The cliche question I was doomed to ask during this blog series. People often use this question to disprove a loving God. How could a God who loves us allow such terrible things to happen to such good people? It’s a toughy. Good people don’t deserve to lose a child or get cancer or have their identity stolen or be raped. And bad people–the ones who you know are just out for themselves, who are selfish, or rude to you or never do what they say they’re going to do or cause genocide–don’t deserve to make all the money they do or have perfect children or get the last diet coke from the machine.
So why do bad things happen to good people and good to bad? The answer I found sufficient was: It’s a part of God’s plan and good will somehow come of it. That was sufficient for about a second, until I didn’t see good come from something tragic that happened to someone. Instead, the bad thing that happened to the good person wrecked the family or destroyed the business or caused a domino effect of other terrible things. Meanwhile, bad people continued to thrive and make ‘A’s and buy fancy cars without being brought to their knees like the good people.

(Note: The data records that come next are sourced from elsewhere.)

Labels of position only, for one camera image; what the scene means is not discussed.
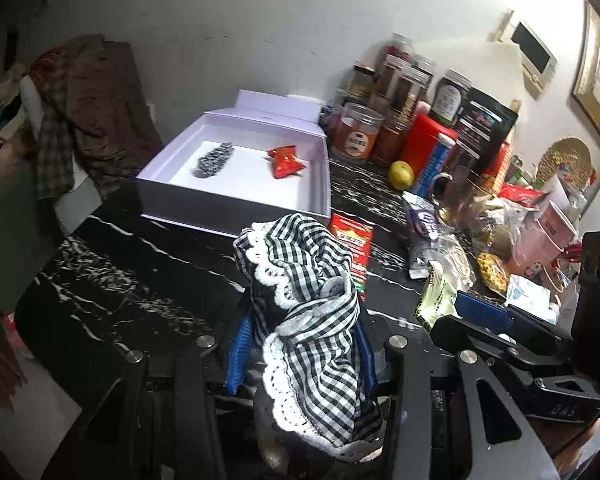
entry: spice jar
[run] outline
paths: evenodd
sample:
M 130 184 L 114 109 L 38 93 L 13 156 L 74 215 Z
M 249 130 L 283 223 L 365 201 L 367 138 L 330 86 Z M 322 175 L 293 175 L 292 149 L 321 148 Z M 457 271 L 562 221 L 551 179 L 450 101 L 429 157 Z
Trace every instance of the spice jar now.
M 340 124 L 340 117 L 342 116 L 342 111 L 347 103 L 356 103 L 359 105 L 364 105 L 364 99 L 360 97 L 353 96 L 348 94 L 344 90 L 338 88 L 336 90 L 336 96 L 333 99 L 333 103 L 331 104 L 331 113 L 329 114 L 328 126 L 327 126 L 327 136 L 331 137 L 333 133 L 336 131 L 338 125 Z
M 454 70 L 447 70 L 436 86 L 436 97 L 433 99 L 429 117 L 444 126 L 456 124 L 460 107 L 470 89 L 470 80 Z
M 333 136 L 333 155 L 362 164 L 374 148 L 381 124 L 382 115 L 371 108 L 348 103 Z
M 376 87 L 374 88 L 374 94 L 385 98 L 391 97 L 400 72 L 408 66 L 409 63 L 399 57 L 387 56 L 380 69 L 380 75 Z
M 401 34 L 395 32 L 391 35 L 391 41 L 387 47 L 386 54 L 388 56 L 395 56 L 411 63 L 411 40 Z
M 426 91 L 430 82 L 430 76 L 426 72 L 414 66 L 405 67 L 396 83 L 390 103 L 396 120 L 411 124 L 420 93 L 422 89 Z
M 427 96 L 427 91 L 429 91 L 431 80 L 433 79 L 433 73 L 436 71 L 436 64 L 428 57 L 423 56 L 422 54 L 414 54 L 413 65 L 429 76 L 427 87 L 423 88 L 422 93 L 420 94 L 420 101 L 424 101 Z
M 376 71 L 360 63 L 354 63 L 347 93 L 359 98 L 368 98 L 374 88 Z
M 398 160 L 407 129 L 405 123 L 387 120 L 380 128 L 371 160 L 384 168 L 388 168 Z

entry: jar lid
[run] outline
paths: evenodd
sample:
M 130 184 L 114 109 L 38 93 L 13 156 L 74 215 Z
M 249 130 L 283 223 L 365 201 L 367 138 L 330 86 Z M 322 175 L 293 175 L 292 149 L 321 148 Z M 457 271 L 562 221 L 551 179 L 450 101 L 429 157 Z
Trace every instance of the jar lid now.
M 455 140 L 445 134 L 438 134 L 438 142 L 448 148 L 452 148 L 456 145 Z
M 342 113 L 343 117 L 351 117 L 357 121 L 362 121 L 368 124 L 381 124 L 384 117 L 366 106 L 357 105 L 355 103 L 347 103 Z
M 364 75 L 369 75 L 369 76 L 376 75 L 375 68 L 371 68 L 370 66 L 365 66 L 358 61 L 356 61 L 353 64 L 353 70 L 355 70 L 356 72 L 362 72 Z
M 414 80 L 416 83 L 426 85 L 431 79 L 431 74 L 424 72 L 424 70 L 421 70 L 416 66 L 409 65 L 402 69 L 400 77 L 406 77 Z
M 458 73 L 455 70 L 447 70 L 445 72 L 445 77 L 447 79 L 451 79 L 451 81 L 460 83 L 461 85 L 466 86 L 467 88 L 471 88 L 471 80 L 467 77 L 464 77 L 461 73 Z
M 387 54 L 387 56 L 384 58 L 384 64 L 391 65 L 394 68 L 399 68 L 400 70 L 403 70 L 407 66 L 411 66 L 411 63 L 408 61 L 400 59 L 397 56 L 392 56 L 391 54 Z
M 411 49 L 411 40 L 395 32 L 391 35 L 391 45 L 399 48 L 402 52 L 408 52 Z
M 426 70 L 427 72 L 433 72 L 436 67 L 436 63 L 430 60 L 427 56 L 423 56 L 422 54 L 414 54 L 411 56 L 413 59 L 413 64 L 418 68 Z
M 390 130 L 406 130 L 410 125 L 394 117 L 388 117 L 384 121 L 384 126 Z

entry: black package
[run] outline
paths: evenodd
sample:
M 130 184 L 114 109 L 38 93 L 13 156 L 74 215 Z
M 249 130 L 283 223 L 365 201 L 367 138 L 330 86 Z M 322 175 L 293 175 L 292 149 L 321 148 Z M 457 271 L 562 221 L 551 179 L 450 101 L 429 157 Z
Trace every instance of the black package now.
M 458 140 L 447 169 L 464 166 L 477 174 L 488 170 L 517 118 L 513 110 L 472 88 L 454 127 Z

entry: blue tube
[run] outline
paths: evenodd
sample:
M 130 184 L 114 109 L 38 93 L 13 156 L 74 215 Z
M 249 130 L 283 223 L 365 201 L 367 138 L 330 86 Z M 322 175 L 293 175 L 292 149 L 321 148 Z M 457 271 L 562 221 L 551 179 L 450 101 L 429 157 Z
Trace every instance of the blue tube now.
M 445 164 L 447 155 L 455 145 L 456 142 L 451 137 L 445 134 L 438 134 L 438 143 L 434 146 L 427 165 L 420 172 L 410 192 L 423 198 L 427 197 L 431 181 L 440 172 L 442 166 Z

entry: chips
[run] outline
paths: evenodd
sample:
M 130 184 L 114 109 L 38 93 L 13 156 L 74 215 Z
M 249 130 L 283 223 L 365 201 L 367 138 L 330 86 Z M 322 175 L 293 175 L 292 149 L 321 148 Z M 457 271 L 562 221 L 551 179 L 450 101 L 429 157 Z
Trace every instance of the chips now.
M 280 146 L 267 152 L 273 158 L 273 177 L 283 178 L 297 173 L 306 166 L 296 157 L 295 146 Z
M 504 262 L 495 254 L 480 253 L 475 261 L 480 268 L 480 275 L 486 286 L 501 296 L 507 295 L 509 272 L 504 268 Z

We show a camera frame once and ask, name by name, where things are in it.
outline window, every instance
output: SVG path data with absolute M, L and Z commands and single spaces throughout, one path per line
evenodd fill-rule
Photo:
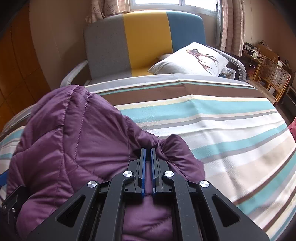
M 129 0 L 131 10 L 169 9 L 217 16 L 219 0 Z

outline black metal bracket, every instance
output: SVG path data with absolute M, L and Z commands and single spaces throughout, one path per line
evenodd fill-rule
M 169 170 L 151 150 L 153 197 L 171 202 L 178 241 L 269 241 L 267 234 L 208 181 L 193 183 Z
M 106 183 L 88 182 L 37 226 L 27 241 L 121 240 L 126 200 L 144 197 L 145 162 L 142 148 L 140 159 L 131 161 L 127 171 Z
M 26 240 L 120 241 L 126 202 L 144 198 L 146 159 L 151 160 L 154 202 L 172 207 L 176 241 L 269 241 L 266 233 L 211 183 L 189 182 L 170 171 L 168 163 L 156 157 L 154 148 L 148 153 L 142 148 L 140 158 L 129 162 L 127 170 L 111 181 L 89 181 Z M 5 200 L 5 223 L 15 226 L 28 197 L 27 189 L 19 187 Z
M 23 204 L 28 200 L 29 196 L 28 188 L 19 186 L 2 203 L 2 214 L 11 229 L 15 230 L 17 216 L 19 215 Z

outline beige curtain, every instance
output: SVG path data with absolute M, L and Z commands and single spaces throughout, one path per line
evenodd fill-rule
M 128 0 L 91 0 L 90 15 L 85 20 L 88 23 L 94 23 L 128 10 Z
M 242 55 L 245 37 L 244 0 L 221 0 L 223 24 L 220 50 Z

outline metal screw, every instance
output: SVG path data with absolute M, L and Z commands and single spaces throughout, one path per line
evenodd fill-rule
M 200 182 L 200 186 L 203 187 L 203 188 L 207 188 L 207 187 L 209 187 L 209 185 L 210 185 L 210 184 L 209 184 L 208 181 L 201 181 L 201 182 Z
M 166 171 L 165 172 L 166 177 L 172 177 L 173 175 L 174 175 L 174 173 L 172 171 Z
M 90 181 L 90 182 L 87 183 L 87 186 L 89 188 L 94 188 L 94 187 L 97 186 L 97 182 L 96 181 Z
M 131 171 L 125 171 L 125 172 L 123 173 L 123 175 L 124 175 L 125 177 L 131 177 L 131 176 L 133 175 L 133 173 L 132 173 Z

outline beige wall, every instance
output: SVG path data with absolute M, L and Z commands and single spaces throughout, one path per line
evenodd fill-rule
M 216 47 L 217 18 L 205 14 L 199 14 L 199 16 L 204 22 L 207 45 Z
M 246 37 L 251 44 L 265 40 L 280 60 L 288 59 L 292 72 L 296 70 L 296 37 L 283 16 L 268 0 L 244 0 L 246 7 Z
M 58 88 L 62 79 L 86 59 L 83 28 L 89 8 L 90 0 L 30 0 L 32 39 L 51 89 Z M 207 44 L 214 47 L 216 18 L 200 16 Z

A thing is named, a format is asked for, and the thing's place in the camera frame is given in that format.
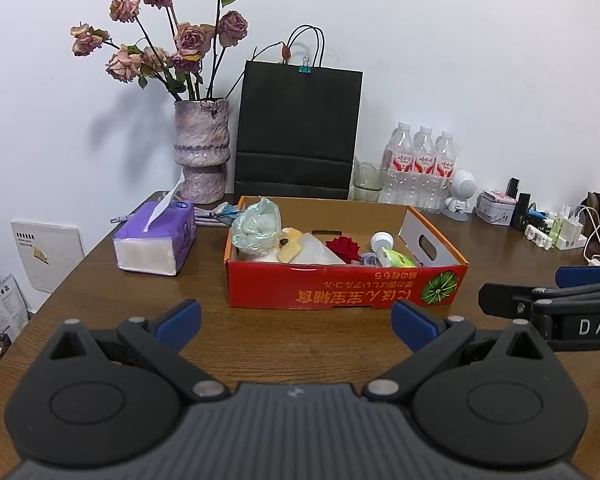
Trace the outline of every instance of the white wall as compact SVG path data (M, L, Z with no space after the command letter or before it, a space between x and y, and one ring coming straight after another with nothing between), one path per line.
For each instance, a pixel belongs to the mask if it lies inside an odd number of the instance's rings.
M169 187L170 98L104 72L109 47L74 58L80 20L119 43L110 0L0 0L0 277L13 272L34 309L11 236L12 219L75 225L86 251L152 191ZM211 22L215 0L177 0L181 21ZM458 166L482 188L510 176L539 204L576 203L600 190L600 0L238 0L248 37L226 54L228 89L254 47L300 23L327 38L325 66L364 71L357 153L379 159L398 120L456 134ZM169 48L164 12L144 8ZM313 48L310 37L309 48ZM277 50L265 60L277 61ZM295 62L301 58L298 51ZM233 99L235 132L239 92Z

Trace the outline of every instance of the brown table top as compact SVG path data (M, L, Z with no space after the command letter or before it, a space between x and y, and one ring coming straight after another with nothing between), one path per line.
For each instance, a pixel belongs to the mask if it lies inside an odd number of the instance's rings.
M472 216L433 223L470 262L451 313L480 328L502 328L477 306L484 282L555 286L562 265L582 263L580 251L541 250L513 229ZM18 463L2 421L12 390L56 327L70 317L90 328L111 328L128 316L152 318L184 298L203 308L203 326L184 357L234 387L238 381L341 382L357 387L407 357L392 333L387 310L328 311L229 308L222 252L227 229L200 227L176 278L123 272L116 267L111 235L67 277L0 362L0 478ZM446 308L433 310L440 316ZM574 464L600 480L600 352L562 353L560 359L589 405L589 425Z

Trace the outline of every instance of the gray ribbed surface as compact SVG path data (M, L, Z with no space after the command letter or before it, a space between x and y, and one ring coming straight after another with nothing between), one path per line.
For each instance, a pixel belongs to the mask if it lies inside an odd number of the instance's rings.
M9 480L583 480L568 465L497 473L429 449L399 408L348 384L242 384L193 406L175 434L132 462L61 472L23 464Z

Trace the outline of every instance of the blue pad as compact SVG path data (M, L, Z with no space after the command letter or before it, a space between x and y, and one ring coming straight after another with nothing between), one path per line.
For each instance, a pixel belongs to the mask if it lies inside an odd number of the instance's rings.
M555 284L560 288L600 283L600 267L560 267L555 271Z
M197 301L189 301L158 325L154 338L174 352L179 352L195 337L201 323L200 304Z
M445 323L429 316L411 301L396 301L391 307L391 326L402 342L412 352L417 352L437 338L445 329Z

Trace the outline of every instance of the white cap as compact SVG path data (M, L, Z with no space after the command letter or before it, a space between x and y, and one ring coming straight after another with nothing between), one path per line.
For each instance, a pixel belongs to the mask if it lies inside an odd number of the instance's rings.
M377 253L382 247L394 248L394 237L384 231L380 231L371 237L371 250L373 252Z

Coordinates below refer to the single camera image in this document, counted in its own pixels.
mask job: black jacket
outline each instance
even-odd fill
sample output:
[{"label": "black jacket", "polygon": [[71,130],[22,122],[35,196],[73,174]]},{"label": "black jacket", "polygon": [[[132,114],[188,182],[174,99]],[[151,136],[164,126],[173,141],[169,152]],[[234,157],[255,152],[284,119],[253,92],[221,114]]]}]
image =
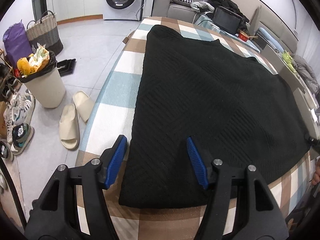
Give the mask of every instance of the black jacket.
[{"label": "black jacket", "polygon": [[226,9],[236,13],[237,15],[241,16],[242,20],[239,25],[239,30],[249,34],[248,28],[246,25],[246,23],[249,22],[249,19],[240,11],[240,9],[238,8],[238,5],[236,3],[234,3],[231,0],[208,0],[208,3],[210,5],[212,5],[214,8],[217,8],[218,6],[222,6]]}]

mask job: cardboard box
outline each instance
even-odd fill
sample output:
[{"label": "cardboard box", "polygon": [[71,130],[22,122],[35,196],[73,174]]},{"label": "cardboard box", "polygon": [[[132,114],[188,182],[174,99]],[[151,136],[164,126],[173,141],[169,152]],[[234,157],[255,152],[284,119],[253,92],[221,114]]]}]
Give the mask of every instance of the cardboard box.
[{"label": "cardboard box", "polygon": [[5,124],[5,120],[3,117],[3,113],[6,109],[6,104],[5,102],[0,102],[0,137],[3,139],[7,138],[7,126]]},{"label": "cardboard box", "polygon": [[132,37],[132,35],[134,34],[134,32],[135,32],[135,31],[131,32],[127,37],[125,37],[122,42],[123,42],[124,44],[127,44],[127,42],[128,42],[129,39]]}]

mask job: black cloth
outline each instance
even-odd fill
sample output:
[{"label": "black cloth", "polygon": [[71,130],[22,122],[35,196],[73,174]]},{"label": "black cloth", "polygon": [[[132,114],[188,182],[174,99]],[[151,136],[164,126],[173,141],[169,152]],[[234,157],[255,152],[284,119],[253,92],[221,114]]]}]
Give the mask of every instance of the black cloth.
[{"label": "black cloth", "polygon": [[288,84],[254,57],[155,25],[147,35],[119,204],[206,204],[188,136],[230,166],[254,164],[271,183],[309,150],[307,133]]},{"label": "black cloth", "polygon": [[208,0],[208,3],[212,5],[214,8],[218,6],[223,6],[224,8],[236,13],[237,15],[242,17],[242,20],[239,24],[239,30],[245,32],[249,35],[248,28],[246,23],[249,22],[249,19],[240,11],[238,5],[231,0]]}]

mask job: white slide sandal
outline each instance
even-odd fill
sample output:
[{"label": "white slide sandal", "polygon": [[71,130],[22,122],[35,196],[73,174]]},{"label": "white slide sandal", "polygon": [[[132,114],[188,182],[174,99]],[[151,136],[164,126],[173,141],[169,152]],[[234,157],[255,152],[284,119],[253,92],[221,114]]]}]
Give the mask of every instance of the white slide sandal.
[{"label": "white slide sandal", "polygon": [[90,117],[92,108],[94,106],[94,101],[89,98],[89,96],[84,93],[82,90],[76,92],[72,97],[77,111],[79,112],[82,120],[87,122]]},{"label": "white slide sandal", "polygon": [[75,149],[79,144],[79,124],[74,104],[66,105],[63,108],[60,123],[59,135],[63,146],[69,150]]}]

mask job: person's hand
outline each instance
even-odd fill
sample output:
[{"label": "person's hand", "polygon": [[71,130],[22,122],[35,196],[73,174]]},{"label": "person's hand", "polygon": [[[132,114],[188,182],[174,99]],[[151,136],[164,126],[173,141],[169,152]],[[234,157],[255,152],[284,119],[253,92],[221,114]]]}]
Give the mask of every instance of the person's hand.
[{"label": "person's hand", "polygon": [[320,182],[320,159],[317,161],[316,164],[316,171],[313,174],[311,184],[312,185],[317,185]]}]

That answer no longer being sufficient, I’ve decided this: we have absolutely no clue what the definitions of “good” and “bad” are. Therefore, have no right to throw those words around like we own them or even partially understand them. When God created the earth He methodically declared the individual creations good. And here we are running around that earth declaring our own things and occurrences good or bad. We have taken God’s word and warped it to meet our points of view that are so incredibly limited we could not, even if we dedicated our lives to it, begin to expand them to the width necessary to know what’s actually going on here.
So the question dead ends. And the words used in the question are meaningless. We made up this question in attempt to convince ourselves we are capable of quantifying our lives and determining their meaning. We made it up in attempt to be our own gods, and I think it’s time to stop asking it.